** DATA SECTION **
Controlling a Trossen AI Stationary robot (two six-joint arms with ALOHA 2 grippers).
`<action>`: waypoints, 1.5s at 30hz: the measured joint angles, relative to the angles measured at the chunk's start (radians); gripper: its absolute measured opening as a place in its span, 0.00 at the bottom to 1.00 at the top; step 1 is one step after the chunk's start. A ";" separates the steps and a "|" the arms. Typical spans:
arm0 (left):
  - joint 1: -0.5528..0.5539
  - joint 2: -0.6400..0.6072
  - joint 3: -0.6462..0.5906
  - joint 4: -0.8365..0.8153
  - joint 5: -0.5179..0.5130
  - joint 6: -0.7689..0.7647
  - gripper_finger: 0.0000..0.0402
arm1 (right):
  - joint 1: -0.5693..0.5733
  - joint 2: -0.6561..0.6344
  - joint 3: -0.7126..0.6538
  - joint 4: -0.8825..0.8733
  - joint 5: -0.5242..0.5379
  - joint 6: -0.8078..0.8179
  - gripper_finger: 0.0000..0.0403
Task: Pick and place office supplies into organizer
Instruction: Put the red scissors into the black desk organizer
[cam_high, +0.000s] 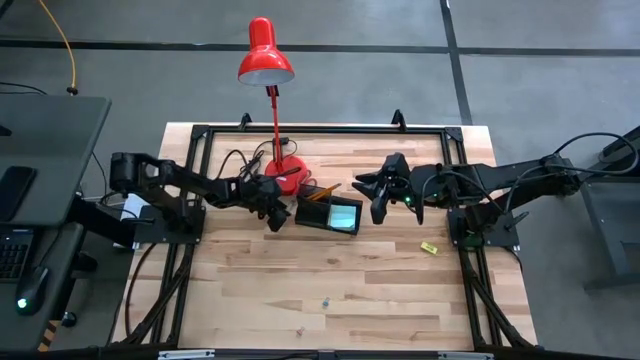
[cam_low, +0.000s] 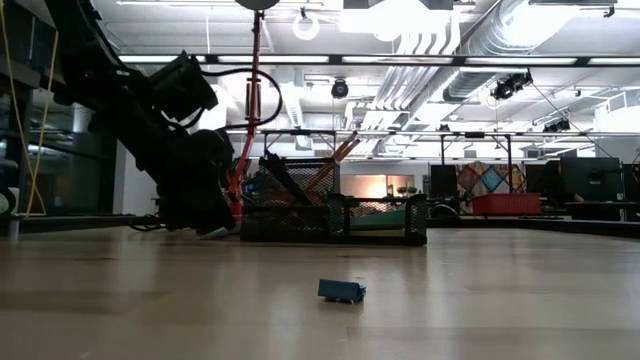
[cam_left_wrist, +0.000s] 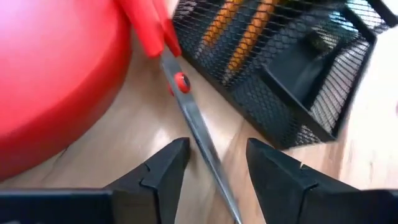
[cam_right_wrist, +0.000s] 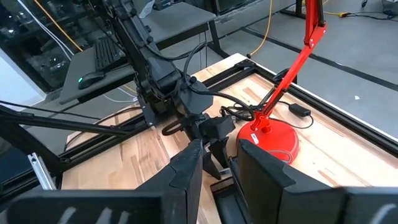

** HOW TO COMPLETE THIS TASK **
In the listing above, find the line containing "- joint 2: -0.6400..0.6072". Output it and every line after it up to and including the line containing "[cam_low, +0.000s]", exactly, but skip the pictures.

** ANSWER BOX **
  - joint 2: -0.6400..0.6072
  - joint 3: -0.6462..0.5906
  - joint 4: -0.8365..0.8153
  - joint 5: -0.5179..0.5130
  - joint 6: -0.7689..0.7647
  - gripper_finger: 0.0000..0.0402
arm1 (right):
  - joint 1: -0.5693..0.5733
  - joint 2: -0.6561..0.6344
  - joint 3: -0.7126..0.6538
  - joint 4: -0.8825..0.8733
  - joint 5: -0.5242..0.5379
  - joint 6: -0.8078..0.8179
  - gripper_finger: 0.0000..0.0403
Task: Pick and place office supplies into organizer
Instruction: Put the red scissors into the black desk organizer
[cam_high, +0.000s] 
[cam_low, +0.000s] 

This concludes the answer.